【特別国会を終えて】
7月25日、特別国会は終盤に混乱しながらも閉幕しました。副首都法案も皇室典範改正案も十分な国民の理解をいただけなかったのですが、閉会後もきちんと説明を続ける所存です。
今国会は、国家基本政策委員長として2回行われた党首討論に関わったほか、議員連盟を通じて再審法改正など議論の大きかった法案審議に関わり、また党の金融調査会長代理・情報通信戦略調査会幹事長などの職務で中小企業を含めた成長戦略の策定に走り回りました。
国会終盤に策定された「経済財政運営と改革の基本方針2026(骨太の方針)」には、大きなテーマである物価高対策に加え、今後絶対に必要となってくる「《強い経済》の構築と《財政の持続可能性》の実現」が取り上げられました。
AI(人工知能)やエネルギーなど重点17分野で、2040年度までに官民投資370兆円を見込んでいます。一方で財政健全化の必要性については、プライマリーバランス(基礎的財政収支)を単年度で追求することはせず、安定的に公的債務残高対GDP比を引き下げていくという「責任ある積極財政」の方向を打ち出しています。
ただ、その後も円安傾向が続き、「これは政府の経済・財政政策を市場が信任していないからだ」と批判する声もありますが、私は違うと思います。
例えば米国において長期的成長への不安からインフレ退治のための利上げが鈍り、一方で日本が今後正常な利上げ政策を取り、長期的な財政規律を整えれば、またトランプ大統領との合意による対米投資についてもしっかり工夫をすれば、円安には出口が見えてくるでしょう。

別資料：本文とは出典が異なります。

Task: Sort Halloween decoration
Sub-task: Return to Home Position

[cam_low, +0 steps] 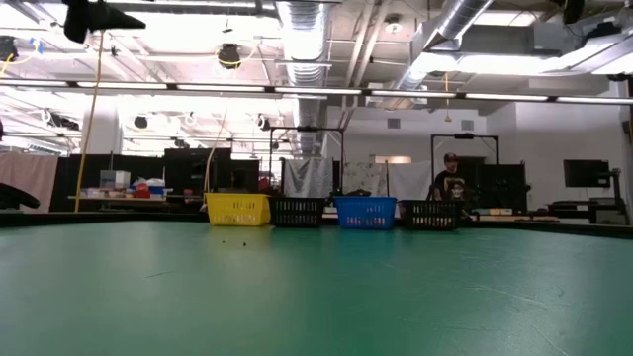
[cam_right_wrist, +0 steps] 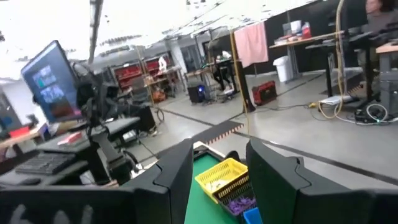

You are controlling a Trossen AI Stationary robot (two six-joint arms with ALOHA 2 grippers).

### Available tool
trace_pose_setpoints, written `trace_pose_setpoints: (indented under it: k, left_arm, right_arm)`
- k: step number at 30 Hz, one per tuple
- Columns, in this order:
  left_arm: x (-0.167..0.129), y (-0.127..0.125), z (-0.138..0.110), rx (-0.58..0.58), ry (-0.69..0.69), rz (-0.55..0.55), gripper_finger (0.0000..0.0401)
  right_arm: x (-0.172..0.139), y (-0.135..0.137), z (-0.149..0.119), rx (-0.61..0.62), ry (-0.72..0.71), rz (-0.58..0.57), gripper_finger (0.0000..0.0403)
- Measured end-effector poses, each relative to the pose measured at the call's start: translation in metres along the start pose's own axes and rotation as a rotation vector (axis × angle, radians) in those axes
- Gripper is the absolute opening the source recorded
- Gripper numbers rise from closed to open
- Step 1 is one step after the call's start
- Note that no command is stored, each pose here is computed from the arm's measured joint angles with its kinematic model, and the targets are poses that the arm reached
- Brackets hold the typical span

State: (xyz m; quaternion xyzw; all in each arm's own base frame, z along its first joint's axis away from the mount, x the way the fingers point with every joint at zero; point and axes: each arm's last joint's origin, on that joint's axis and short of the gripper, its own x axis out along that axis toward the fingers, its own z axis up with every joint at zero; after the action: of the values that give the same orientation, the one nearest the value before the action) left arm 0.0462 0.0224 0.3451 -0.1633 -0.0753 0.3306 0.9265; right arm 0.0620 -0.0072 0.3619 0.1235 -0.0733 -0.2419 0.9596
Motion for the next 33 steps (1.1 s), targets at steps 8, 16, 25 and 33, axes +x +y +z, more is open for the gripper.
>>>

ここで重要なのは、本気で高市政権が財政のことを考える姿勢を示せるかどうかです。消費税の減税については選挙前は野党も実施の大合唱でしたが、今になって手のひらを返され、財政の不安をあおる論調が目立ちます。また、骨太方針に書かれた「補正予算は真に緊要性の高いものに限定し、恒常的な施策は当初予算で措置する」との一文も、ともすれば政治家が『口利き』を通じて自らの存在感を誇示する場を奪うこととなり、党内の抵抗もあり得ます。

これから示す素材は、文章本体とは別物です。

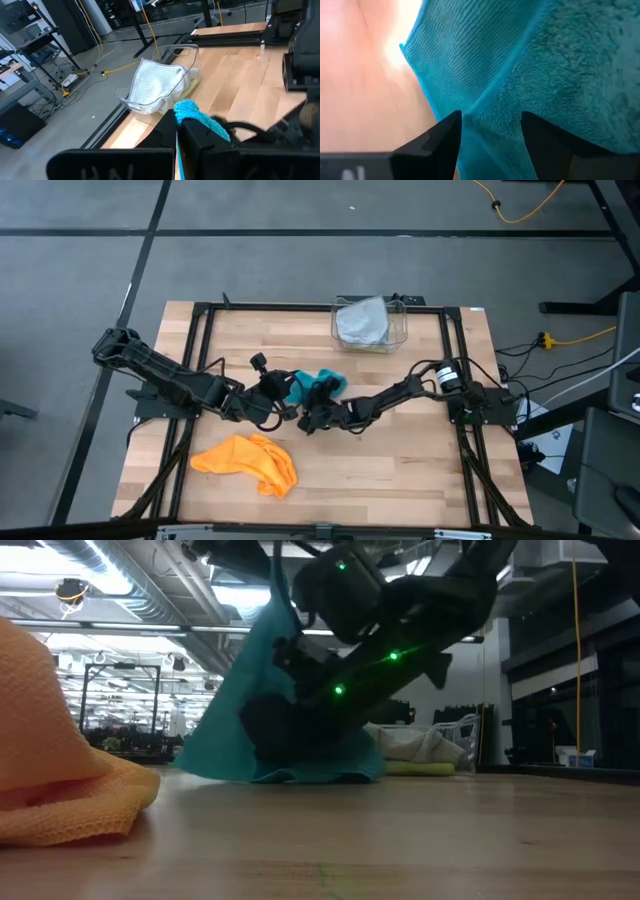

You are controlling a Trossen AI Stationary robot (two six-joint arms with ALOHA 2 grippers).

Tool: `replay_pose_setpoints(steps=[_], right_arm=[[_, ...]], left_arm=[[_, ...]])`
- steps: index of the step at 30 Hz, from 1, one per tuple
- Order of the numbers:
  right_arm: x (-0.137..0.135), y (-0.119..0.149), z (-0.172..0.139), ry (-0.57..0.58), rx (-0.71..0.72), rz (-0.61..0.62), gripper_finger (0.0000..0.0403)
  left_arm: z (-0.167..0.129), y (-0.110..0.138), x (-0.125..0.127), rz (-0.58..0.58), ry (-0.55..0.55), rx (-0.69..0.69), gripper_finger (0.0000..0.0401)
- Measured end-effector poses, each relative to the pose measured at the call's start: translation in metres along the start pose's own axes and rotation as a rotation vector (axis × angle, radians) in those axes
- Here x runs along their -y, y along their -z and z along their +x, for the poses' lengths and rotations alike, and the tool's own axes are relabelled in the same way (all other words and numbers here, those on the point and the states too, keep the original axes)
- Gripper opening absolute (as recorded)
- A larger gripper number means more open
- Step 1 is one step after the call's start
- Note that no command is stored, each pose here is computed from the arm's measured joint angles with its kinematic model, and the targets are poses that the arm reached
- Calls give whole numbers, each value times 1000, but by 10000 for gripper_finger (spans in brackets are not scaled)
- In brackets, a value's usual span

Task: Fold microfiber towels
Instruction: Fold the blue microfiber towel

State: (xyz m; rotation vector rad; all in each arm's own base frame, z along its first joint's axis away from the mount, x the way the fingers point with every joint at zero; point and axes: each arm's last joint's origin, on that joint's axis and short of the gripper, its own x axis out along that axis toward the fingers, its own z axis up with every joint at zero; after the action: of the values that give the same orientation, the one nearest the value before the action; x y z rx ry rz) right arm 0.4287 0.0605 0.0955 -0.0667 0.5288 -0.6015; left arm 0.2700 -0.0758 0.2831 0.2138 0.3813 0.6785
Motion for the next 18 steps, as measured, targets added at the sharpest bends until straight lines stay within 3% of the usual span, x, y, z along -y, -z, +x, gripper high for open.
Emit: replay_pose_setpoints(steps=[9,18], right_arm=[[1,-19,6,27,69,77,208],[2,7,31,-26,17,92,208]], left_arm=[[0,-1,0,-37,-1,6,0],[0,-1,0,-41,-6,9,0]])
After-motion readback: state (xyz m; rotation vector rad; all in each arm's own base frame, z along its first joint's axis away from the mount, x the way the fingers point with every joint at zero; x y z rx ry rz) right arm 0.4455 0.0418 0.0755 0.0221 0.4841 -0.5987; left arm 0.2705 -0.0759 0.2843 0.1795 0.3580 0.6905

今こそ高市政権は正念場です。厳しい国際情勢や災害を含む危機管理に向け、安全保障をはじめ国の方向を誤りなく舵取りしていくとともに、私が力を入れている人材育成を含む成長戦略、財政運営に内外が納得する結果を出せるよう、国と地方・官民が一丸となって取り組む必要があります。皆様の引き続きのご理解とご支援を心からお願い申し上げます。